DataDriven

Posted on Jun 11

Top 12 Python Interview Problems for Data Engineers, With Answers

#career #interview #programming #python

I've sat on both sides of the python interview table more times than I can count. Somewhere around 20+ loops in a single job search. Here's what I've learned: the problems that actually separate candidates in data engineering screens aren't LeetCode hards. They're medium-difficulty Python problems reframed around pipeline logic, messy data, and memory trade-offs.

The Python portion of a DE loop is fundamentally different from a backend SWE loop. It's a pipeline-correctness loop. You're not being asked if you can write the code. You're being asked if you'd approve this code at 3 AM on a pipeline you own. These 12 coding interview problems cover the patterns I've seen repeatedly across FAANG, Databricks, Stripe, and mid-market companies. Every one tests a concept that transfers across tools.

Want to practice these for real? Solve these problems live here with a real editor and graded solutions.

1. Parse Log Lines Into Structured Records

The question: Given a list of log strings in the format "2026-06-11 14:23:01 ERROR db_connection timeout after 30s", parse each line into a dict with keys timestamp, level, and message. Some lines are malformed (missing fields, extra whitespace). Return only valid records.

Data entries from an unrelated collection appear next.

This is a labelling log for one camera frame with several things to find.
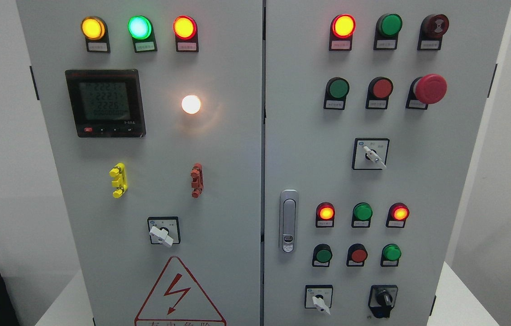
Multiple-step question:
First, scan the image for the black knob selector switch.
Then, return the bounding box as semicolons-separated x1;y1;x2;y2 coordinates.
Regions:
368;285;398;319

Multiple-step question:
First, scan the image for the red terminal connector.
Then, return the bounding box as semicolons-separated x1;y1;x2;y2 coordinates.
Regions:
190;163;204;198

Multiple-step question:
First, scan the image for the red lit indicator lower left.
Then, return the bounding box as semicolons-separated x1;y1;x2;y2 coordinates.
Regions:
315;202;335;228

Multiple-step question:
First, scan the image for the white lit indicator light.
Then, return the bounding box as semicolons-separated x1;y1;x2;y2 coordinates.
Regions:
181;95;201;114

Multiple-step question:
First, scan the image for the green push button upper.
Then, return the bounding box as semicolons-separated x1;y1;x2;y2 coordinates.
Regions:
323;77;350;110

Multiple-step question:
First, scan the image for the green push button lower left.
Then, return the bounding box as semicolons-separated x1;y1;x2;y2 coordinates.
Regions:
311;244;333;268

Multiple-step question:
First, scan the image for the grey left cabinet door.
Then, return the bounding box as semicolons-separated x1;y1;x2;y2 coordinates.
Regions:
16;0;263;326

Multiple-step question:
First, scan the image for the grey cabinet door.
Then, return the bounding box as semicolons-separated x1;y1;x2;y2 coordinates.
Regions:
262;0;511;326
16;0;263;326

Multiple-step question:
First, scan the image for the green indicator lower middle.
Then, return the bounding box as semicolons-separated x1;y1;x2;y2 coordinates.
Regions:
351;202;373;228

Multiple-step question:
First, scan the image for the grey right cabinet door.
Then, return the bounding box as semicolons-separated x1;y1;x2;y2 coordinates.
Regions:
262;0;511;326

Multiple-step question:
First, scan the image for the red push button lower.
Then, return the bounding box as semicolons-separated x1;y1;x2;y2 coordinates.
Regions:
346;243;368;267

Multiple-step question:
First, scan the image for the red push button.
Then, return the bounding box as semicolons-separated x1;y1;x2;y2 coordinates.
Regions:
346;243;368;267
365;77;393;110

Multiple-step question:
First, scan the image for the yellow terminal connector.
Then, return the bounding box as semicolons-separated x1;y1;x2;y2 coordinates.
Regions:
109;162;128;198

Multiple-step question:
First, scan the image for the red push button upper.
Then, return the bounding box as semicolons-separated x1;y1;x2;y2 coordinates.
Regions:
365;77;393;110

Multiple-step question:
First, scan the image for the red indicator lower right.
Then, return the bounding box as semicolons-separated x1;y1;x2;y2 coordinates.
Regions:
386;202;410;228

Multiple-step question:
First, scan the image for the red indicator light left door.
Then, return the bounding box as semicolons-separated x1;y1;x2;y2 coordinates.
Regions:
173;16;199;52

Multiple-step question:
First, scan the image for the red lightning warning sticker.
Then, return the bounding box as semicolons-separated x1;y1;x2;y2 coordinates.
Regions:
134;256;227;326

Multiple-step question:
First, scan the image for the black digital power meter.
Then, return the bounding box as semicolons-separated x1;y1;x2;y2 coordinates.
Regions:
65;69;146;138

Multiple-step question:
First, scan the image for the green illuminated push button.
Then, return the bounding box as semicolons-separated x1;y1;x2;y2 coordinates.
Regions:
380;244;402;268

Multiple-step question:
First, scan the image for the red indicator light top right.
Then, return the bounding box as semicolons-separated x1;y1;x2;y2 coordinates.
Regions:
329;14;355;51

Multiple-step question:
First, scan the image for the green lit indicator light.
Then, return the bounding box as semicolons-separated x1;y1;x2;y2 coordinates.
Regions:
128;16;158;53

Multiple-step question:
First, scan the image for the red emergency stop button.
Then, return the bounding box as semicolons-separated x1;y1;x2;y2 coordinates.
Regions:
406;74;448;110

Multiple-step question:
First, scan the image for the green indicator light top right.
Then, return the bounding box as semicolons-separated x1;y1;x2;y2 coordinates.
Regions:
373;13;403;50

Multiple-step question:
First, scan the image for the yellow indicator light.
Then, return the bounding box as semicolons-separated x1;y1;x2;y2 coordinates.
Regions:
81;16;110;53

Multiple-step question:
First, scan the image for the dark red buzzer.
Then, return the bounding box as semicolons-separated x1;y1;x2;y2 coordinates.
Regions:
417;14;449;50

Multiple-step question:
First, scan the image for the silver door handle lock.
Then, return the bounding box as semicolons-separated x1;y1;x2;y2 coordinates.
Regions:
279;189;299;253

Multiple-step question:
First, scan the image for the white selector switch left door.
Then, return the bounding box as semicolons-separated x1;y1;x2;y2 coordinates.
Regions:
147;216;181;248

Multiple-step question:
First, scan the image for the white selector switch upper right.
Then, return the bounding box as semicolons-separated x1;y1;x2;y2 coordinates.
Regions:
351;138;390;170

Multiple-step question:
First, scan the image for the white selector switch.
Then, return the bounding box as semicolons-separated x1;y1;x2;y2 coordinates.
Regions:
304;285;334;315
351;138;390;170

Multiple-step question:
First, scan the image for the white selector switch bottom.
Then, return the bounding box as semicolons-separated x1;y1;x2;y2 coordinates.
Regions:
304;285;334;315

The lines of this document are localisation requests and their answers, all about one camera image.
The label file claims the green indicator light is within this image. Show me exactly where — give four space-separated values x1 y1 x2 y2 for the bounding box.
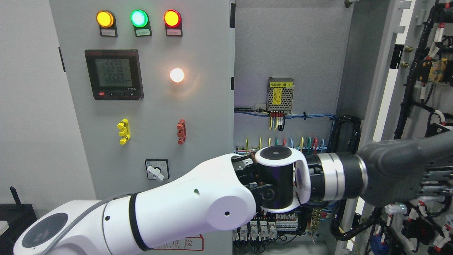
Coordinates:
130 9 152 37

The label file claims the grey cabinet door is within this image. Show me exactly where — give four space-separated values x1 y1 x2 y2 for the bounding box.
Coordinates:
48 0 237 255
345 0 453 255

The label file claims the black digital power meter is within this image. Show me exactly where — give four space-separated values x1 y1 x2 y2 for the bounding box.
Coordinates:
84 49 144 100

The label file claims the yellow indicator light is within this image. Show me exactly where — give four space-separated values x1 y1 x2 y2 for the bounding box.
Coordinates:
96 10 117 37

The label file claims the lower relay terminal row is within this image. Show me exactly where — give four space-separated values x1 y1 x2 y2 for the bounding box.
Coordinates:
232 210 305 245

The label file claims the white glowing indicator light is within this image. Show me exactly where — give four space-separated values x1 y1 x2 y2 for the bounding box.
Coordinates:
170 68 185 83

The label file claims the grey electrical cabinet body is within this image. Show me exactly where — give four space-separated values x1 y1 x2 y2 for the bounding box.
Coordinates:
232 0 393 255

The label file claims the yellow terminal connector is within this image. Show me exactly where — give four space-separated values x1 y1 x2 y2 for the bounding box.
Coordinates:
117 118 131 145

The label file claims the perforated metal power supply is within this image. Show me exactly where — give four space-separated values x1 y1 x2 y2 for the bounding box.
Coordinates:
266 77 294 112

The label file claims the brass ground terminal bar right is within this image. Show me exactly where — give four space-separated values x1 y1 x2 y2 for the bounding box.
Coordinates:
310 208 323 234

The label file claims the red electrical warning sticker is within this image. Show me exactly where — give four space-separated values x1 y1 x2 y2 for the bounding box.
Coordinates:
153 234 205 251

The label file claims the red terminal connector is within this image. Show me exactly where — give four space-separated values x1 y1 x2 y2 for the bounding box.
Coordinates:
176 119 187 145

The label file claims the red indicator light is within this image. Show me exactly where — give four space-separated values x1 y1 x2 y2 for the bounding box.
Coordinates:
163 9 183 37

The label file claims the white rotary selector switch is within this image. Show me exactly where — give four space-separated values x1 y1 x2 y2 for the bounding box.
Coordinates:
145 159 170 181

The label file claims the black box at left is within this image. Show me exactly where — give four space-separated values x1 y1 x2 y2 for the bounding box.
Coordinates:
0 187 37 255

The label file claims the black right cable conduit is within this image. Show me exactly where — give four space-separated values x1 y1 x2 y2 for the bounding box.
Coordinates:
329 115 379 242

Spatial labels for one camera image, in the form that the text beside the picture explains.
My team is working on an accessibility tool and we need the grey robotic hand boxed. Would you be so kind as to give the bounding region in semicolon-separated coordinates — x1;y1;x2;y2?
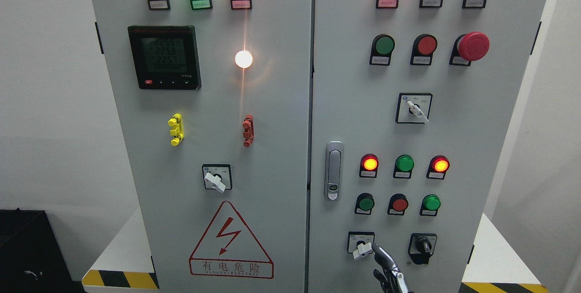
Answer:
371;243;413;293

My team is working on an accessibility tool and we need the silver cabinet door handle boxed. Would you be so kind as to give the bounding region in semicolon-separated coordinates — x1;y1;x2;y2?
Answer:
324;141;344;201

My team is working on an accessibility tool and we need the right grey cabinet door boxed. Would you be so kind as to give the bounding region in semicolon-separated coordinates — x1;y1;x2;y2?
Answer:
308;0;546;293

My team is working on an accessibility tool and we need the grey cabinet door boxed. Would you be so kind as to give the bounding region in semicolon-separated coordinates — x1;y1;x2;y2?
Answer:
308;0;546;293
93;0;312;293

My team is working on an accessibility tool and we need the left grey cabinet door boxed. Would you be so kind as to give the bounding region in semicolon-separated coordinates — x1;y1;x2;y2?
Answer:
93;0;312;293

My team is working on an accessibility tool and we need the lower red push button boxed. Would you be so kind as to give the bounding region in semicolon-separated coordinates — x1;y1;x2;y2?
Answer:
387;194;409;216

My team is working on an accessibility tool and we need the red push button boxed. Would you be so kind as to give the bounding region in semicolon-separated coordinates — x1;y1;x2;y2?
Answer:
409;34;438;66
387;194;409;216

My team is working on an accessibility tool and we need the lower left green push button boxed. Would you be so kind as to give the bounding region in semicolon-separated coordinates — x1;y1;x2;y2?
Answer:
354;192;375;216

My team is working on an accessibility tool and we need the green push button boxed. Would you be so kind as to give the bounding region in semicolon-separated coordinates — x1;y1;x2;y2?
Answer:
369;34;395;67
419;194;442;217
354;192;375;216

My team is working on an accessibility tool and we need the lower right green push button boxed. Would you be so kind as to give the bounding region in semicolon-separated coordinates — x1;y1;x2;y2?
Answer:
419;194;442;217

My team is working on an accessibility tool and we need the white platform with hazard stripes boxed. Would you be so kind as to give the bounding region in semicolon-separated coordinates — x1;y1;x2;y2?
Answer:
82;209;548;293

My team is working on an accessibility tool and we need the middle green indicator light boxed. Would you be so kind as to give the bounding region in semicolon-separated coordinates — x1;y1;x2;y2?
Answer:
393;154;415;179

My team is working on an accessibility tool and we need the left red lit indicator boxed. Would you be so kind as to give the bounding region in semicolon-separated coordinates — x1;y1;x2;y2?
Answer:
359;154;379;179

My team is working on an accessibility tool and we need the red lit indicator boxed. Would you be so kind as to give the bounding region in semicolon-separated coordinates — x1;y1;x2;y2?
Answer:
427;155;450;180
359;154;379;179

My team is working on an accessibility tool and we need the right red lit indicator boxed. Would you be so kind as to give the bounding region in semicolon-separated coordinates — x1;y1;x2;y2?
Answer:
427;155;450;180

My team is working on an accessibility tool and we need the red electric hazard warning sign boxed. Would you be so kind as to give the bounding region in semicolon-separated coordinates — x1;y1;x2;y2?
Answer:
189;201;274;280

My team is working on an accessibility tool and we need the red terminal connector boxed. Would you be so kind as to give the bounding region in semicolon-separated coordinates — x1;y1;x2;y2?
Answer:
241;114;255;147

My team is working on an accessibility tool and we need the green push button upper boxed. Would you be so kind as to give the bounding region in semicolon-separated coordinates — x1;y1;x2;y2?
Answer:
369;34;395;67

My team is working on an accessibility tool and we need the red push button upper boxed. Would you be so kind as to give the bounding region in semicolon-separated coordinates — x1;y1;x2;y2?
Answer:
409;34;438;66

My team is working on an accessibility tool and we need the red emergency stop button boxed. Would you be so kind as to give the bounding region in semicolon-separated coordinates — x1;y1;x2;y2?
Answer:
449;31;490;67

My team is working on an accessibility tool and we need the white lit indicator light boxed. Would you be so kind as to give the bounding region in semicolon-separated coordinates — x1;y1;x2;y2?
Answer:
234;50;254;69

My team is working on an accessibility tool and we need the yellow terminal connector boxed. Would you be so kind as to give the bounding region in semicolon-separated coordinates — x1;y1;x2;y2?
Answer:
167;113;184;146

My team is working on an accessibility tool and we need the black digital power meter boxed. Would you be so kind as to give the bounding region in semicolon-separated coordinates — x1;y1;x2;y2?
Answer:
128;25;202;90

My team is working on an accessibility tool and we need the black box lower left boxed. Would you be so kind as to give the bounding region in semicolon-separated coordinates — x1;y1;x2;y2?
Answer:
0;209;74;293

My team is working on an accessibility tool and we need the black rotary selector switch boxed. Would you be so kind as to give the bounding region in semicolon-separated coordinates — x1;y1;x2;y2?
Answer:
408;233;438;265

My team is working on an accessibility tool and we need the bottom white selector switch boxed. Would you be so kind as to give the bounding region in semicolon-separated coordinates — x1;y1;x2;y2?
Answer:
347;231;375;260

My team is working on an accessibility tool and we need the upper right white selector switch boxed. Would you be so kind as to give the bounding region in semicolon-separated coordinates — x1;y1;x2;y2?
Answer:
395;93;433;124

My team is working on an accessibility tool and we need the left door white selector switch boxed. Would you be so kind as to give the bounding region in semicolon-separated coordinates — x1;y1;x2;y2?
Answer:
202;164;232;193

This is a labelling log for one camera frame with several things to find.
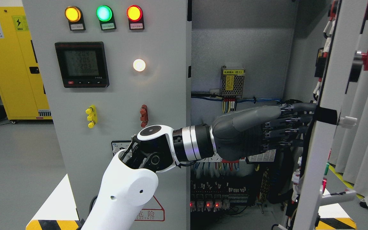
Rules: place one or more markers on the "red electric hazard warning sticker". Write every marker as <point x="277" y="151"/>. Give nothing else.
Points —
<point x="152" y="211"/>

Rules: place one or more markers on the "black digital power meter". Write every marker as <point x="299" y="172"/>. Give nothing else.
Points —
<point x="82" y="64"/>

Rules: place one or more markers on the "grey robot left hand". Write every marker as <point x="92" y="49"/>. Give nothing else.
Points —
<point x="253" y="131"/>

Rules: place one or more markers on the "yellow safety cabinet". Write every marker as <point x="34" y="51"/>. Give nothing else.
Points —
<point x="21" y="86"/>

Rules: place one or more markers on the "grey cabinet door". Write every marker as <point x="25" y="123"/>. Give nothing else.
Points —
<point x="346" y="34"/>
<point x="163" y="86"/>

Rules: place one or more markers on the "red emergency stop button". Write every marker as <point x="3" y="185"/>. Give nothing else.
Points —
<point x="360" y="62"/>

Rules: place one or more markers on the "white knob selector switch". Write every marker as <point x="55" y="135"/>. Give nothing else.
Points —
<point x="347" y="122"/>

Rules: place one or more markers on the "metal mesh power supply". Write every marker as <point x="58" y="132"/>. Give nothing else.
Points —
<point x="232" y="81"/>

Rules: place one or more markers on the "red indicator lamp left door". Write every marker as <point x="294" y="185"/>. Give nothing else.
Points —
<point x="135" y="17"/>

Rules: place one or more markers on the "silver door handle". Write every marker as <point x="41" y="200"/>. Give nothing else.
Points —
<point x="339" y="197"/>

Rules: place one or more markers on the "white indicator lamp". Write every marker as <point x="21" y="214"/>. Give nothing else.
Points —
<point x="139" y="65"/>

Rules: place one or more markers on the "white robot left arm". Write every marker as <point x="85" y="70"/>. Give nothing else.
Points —
<point x="130" y="180"/>

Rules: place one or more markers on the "yellow indicator lamp left door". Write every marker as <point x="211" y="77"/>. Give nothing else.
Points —
<point x="75" y="18"/>

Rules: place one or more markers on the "yellow terminal post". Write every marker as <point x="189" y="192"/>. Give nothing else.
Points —
<point x="91" y="113"/>

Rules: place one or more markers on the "black relay terminal row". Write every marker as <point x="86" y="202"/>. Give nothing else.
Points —
<point x="218" y="194"/>

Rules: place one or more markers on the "green indicator lamp left door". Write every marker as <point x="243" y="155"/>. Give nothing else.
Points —
<point x="105" y="17"/>

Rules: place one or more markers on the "black white rotary switch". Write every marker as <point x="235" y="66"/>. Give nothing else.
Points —
<point x="117" y="145"/>

VALID_LEVELS = {'DEBUG', 'INFO', 'WARNING', 'ERROR', 'CRITICAL'}

def parse_logs(lines):
    records = []
    for line in lines:
        parts = line.strip().split(None, 3)
        if len(parts) < 4:
            continue
        date, time_str, level, message = parts
        if level not in VALID_LEVELS:
            continue
        records.append({
            'timestamp': f'{date} {time_str}',
            'level': level,
            'message': message,
        })
    return records

Why it matters: String parsing is the gatekeeper problem in DE screens. Interviewers hand you messy input on purpose. The trap is coding the happy path and ignoring malformed lines. Quarantining bad rows instead of crashing is the single most senior-signaling habit you can show. The follow-up is always: "What if this file is 10GB?" Answer: swap the list for a generator. Which brings us to...

2. Stream a Large File With a Generator

The question: Rewrite the log parser above to handle a 10GB file using O(1) memory. Accept a file path, yield one parsed record at a time.

def stream_logs(filepath):
    valid = {'DEBUG', 'INFO', 'WARNING', 'ERROR', 'CRITICAL'}
    with open(filepath) as f:
        for line in f:
            parts = line.strip().split(None, 3)
            if len(parts) < 4:
                continue
            date, time_str, level, message = parts
            if level not in valid:
                continue
            yield {
                'timestamp': f'{date} {time_str}',
                'level': level,
                'message': message,
            }

Why it matters: For 100 million integers, a list consumes ~411 MB while a generator uses 208 bytes. That's a 1.97 million-fold difference. Interviewers don't just want you to know that; they want you to reach for it instinctively. The gotcha they'll push: "What happens if you iterate this generator twice?" It's exhausted after one pass. If you need multiple passes, you need to recreate it or cache results. Knowing when not to use a generator is what separates memorization from understanding.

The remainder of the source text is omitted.